[Directions for this task]
Every entry below should be printed again exactly as it reads.

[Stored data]

══════════

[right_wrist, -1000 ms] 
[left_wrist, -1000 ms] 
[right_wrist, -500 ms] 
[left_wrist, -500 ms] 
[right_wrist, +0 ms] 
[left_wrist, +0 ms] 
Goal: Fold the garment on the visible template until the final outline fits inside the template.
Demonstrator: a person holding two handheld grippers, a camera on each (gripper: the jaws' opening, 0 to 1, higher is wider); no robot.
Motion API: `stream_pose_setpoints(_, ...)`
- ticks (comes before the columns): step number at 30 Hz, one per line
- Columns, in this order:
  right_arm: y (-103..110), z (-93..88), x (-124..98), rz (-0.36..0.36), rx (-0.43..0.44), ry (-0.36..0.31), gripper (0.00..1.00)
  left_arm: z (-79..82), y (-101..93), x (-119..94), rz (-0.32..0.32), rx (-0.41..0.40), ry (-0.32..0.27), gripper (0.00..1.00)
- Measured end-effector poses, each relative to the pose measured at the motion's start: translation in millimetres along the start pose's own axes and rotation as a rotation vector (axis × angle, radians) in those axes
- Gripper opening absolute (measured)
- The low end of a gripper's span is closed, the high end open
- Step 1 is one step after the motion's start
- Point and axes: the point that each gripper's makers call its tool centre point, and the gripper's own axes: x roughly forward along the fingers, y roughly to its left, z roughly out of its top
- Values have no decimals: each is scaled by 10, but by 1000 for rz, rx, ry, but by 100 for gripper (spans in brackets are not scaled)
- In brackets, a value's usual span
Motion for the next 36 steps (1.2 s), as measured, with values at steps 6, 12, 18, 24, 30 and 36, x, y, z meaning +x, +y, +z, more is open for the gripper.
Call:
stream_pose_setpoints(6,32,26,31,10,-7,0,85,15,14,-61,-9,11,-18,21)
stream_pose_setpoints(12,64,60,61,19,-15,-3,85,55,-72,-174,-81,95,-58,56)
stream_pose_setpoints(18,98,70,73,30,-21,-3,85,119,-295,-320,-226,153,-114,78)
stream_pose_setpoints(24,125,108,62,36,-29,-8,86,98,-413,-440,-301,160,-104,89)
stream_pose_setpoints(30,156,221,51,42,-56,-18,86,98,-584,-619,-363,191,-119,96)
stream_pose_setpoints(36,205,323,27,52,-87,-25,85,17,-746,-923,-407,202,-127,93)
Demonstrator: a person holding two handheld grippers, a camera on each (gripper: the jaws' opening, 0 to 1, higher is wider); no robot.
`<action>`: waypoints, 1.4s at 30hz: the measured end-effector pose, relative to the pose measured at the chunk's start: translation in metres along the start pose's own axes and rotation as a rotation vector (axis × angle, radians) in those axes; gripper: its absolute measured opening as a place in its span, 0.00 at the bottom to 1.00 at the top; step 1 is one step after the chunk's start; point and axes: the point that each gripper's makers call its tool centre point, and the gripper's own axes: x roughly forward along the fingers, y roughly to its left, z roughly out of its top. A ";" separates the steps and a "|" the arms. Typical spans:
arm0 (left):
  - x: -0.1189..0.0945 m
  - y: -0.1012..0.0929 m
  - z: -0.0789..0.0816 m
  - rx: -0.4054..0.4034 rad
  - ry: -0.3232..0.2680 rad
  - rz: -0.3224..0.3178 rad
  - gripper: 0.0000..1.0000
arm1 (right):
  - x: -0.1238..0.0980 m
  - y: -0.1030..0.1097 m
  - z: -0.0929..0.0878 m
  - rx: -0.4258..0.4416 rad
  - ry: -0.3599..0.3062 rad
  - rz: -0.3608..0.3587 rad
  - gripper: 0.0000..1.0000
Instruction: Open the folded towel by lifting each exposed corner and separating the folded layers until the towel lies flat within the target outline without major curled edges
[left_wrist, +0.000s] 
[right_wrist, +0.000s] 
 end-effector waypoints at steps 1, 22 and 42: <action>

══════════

[The answer]
[right_wrist, -1000 ms] 
[left_wrist, -1000 ms] 
[right_wrist, -500 ms] 
[left_wrist, -500 ms] 
[right_wrist, +0 ms] 
[left_wrist, +0 ms] 
Goal: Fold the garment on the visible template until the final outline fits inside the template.
Demonstrator: a person holding two handheld grippers, a camera on each (gripper: the jaws' opening, 0 to 1, higher is wider); no robot.
Motion API: `stream_pose_setpoints(_, ...)`
- ticks (comes before the columns): step number at 30 Hz, one per line
- Columns, in this order:
  right_arm: y (-103..110), z (-93..88), x (-124..98), rz (-0.36..0.36), rx (-0.43..0.44), ry (-0.36..0.31), gripper (0.00..1.00)
  left_arm: z (-79..82), y (-101..93), x (-119..94), rz (-0.32..0.32), rx (-0.41..0.40), ry (-0.32..0.27), gripper (0.00..1.00)
- Measured end-effector poses, each relative to the pose measured at the motion's start: translation in millimetres along the start pose's own axes and rotation as a rotation vector (axis × angle, radians) in those axes
- Gripper opening absolute (measured)
- The low end of a gripper's span is closed, the high end open
- Step 1 is one step after the motion's start
- Point and axes: the point that each gripper's makers call its tool centre point, and the gripper's own axes: x roughly forward along the fingers, y roughly to its left, z roughly out of its top
- Values have no decimals: each is scaled by 10, but by 1000 for rz, rx, ry, but by 100 for gripper (spans in brackets are not scaled)
- In brackets, a value's usual span
Motion for the next 36 steps (1.2 s), as measured, with values at steps 6, 12, 18, 24, 30 and 36, x, y, z meaning +x, +y, +z, more is open for the gripper.
Call:
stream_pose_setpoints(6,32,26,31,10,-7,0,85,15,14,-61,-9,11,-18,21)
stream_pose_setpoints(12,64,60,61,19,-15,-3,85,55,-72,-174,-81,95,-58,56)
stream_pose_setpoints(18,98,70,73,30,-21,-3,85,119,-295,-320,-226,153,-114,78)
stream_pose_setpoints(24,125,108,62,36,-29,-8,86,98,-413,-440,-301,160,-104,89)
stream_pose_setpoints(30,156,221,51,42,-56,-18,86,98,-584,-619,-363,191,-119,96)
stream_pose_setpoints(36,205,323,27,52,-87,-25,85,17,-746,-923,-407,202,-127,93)
Demonstrator: a person holding two handheld grippers, a camera on each (gripper: the jaws' opening, 0 to 1, higher is wider); no robot.
`<action>`: waypoints, 1.4s at 30hz: the measured end-effector pose, relative to the pose measured at the chunk's start: translation in metres along the start pose's own axes and rotation as a rotation vector (axis × angle, radians) in those axes; gripper: its absolute measured opening as a place in its span, 0.00 at the bottom to 1.00 at the top; step 1 is one step after the chunk's start; point and axes: the point that each gripper's makers call its tool centre point, and the gripper's own axes: x roughly forward along the fingers, y roughly to its left, z roughly out of its top. A ";" separates the steps and a "|" the arms. Typical spans:
arm0 (left):
  - x: -0.1189..0.0945 m
  - y: -0.1012..0.0929 m
  - z: -0.0789..0.0816 m
  - rx: -0.4054..0.4034 rad
  - ry: -0.3232..0.2680 rad
  - rz: -0.3224..0.3178 rad
  - gripper: 0.0000..1.0000
arm1 (right):
  - x: -0.1238..0.0980 m
  - y: -0.1030..0.1097 m
  - z: -0.0929..0.0878 m
  - rx: -0.4258..0.4416 rad
  - ry: -0.3599..0.3062 rad
  - rz: -0.3608..0.3587 rad
  - gripper: 0.0000..1.0000
Instruction: Open the folded towel by lifting each exposed corner and separating the folded layers until the towel lies flat within the target outline without major curled edges
[left_wrist, +0.000s] 
[right_wrist, +0.000s] 
 end-effector waypoints at steps 1, 22 and 42: <action>

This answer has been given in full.